— AVAILABLE DATA —

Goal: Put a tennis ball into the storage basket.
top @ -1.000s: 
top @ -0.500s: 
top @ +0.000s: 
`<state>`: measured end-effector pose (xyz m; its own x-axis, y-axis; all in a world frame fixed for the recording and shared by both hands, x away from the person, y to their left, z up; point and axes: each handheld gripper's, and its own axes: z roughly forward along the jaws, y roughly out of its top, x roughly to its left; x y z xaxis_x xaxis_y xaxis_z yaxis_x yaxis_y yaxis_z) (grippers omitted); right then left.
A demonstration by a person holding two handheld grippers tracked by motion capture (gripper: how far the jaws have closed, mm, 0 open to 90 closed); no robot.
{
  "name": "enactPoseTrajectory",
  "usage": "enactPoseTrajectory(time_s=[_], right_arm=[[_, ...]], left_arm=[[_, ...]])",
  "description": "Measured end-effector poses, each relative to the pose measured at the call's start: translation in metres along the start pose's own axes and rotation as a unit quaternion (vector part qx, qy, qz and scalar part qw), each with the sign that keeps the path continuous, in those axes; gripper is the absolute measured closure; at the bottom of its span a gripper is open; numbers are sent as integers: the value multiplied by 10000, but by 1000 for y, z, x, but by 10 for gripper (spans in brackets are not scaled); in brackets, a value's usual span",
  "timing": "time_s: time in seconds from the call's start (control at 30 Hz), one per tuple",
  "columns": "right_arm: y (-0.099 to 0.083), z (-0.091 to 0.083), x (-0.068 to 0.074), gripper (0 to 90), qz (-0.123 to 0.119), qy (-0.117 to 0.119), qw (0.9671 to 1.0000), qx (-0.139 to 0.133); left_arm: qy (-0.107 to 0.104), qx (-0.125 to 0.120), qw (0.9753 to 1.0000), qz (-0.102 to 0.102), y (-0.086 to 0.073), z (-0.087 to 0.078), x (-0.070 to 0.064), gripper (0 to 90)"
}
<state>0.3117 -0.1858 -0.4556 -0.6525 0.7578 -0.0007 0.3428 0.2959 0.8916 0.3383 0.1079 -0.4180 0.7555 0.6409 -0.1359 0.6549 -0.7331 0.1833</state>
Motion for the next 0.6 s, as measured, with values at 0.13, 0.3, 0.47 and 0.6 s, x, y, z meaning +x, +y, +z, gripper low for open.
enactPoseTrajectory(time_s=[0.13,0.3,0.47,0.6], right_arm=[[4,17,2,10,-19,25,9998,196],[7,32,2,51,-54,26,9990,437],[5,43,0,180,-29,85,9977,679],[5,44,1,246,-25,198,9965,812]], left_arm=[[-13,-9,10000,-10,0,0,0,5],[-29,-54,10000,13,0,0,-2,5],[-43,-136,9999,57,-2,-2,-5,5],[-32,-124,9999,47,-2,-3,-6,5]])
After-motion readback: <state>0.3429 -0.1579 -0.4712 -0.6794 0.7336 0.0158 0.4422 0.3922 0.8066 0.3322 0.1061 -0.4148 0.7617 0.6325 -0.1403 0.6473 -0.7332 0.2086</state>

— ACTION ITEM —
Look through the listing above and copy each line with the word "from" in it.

— RESULT —
`<state>`: measured end-effector pose (xyz m; its own x-axis, y-axis; all in a world frame fixed for the recording and shared by both hands, x away from the person, y to their left, z up; point and axes: each handheld gripper's, and its own axes: z roughly forward along the jaws, y roughly out of its top, x roughly to its left; x y z xaxis_x xaxis_y xaxis_z yaxis_x yaxis_y yaxis_z) (grippers omitted); right then left.
  "timing": "time_s: time in seconds from the call's start (control at 30 Hz), one per tuple",

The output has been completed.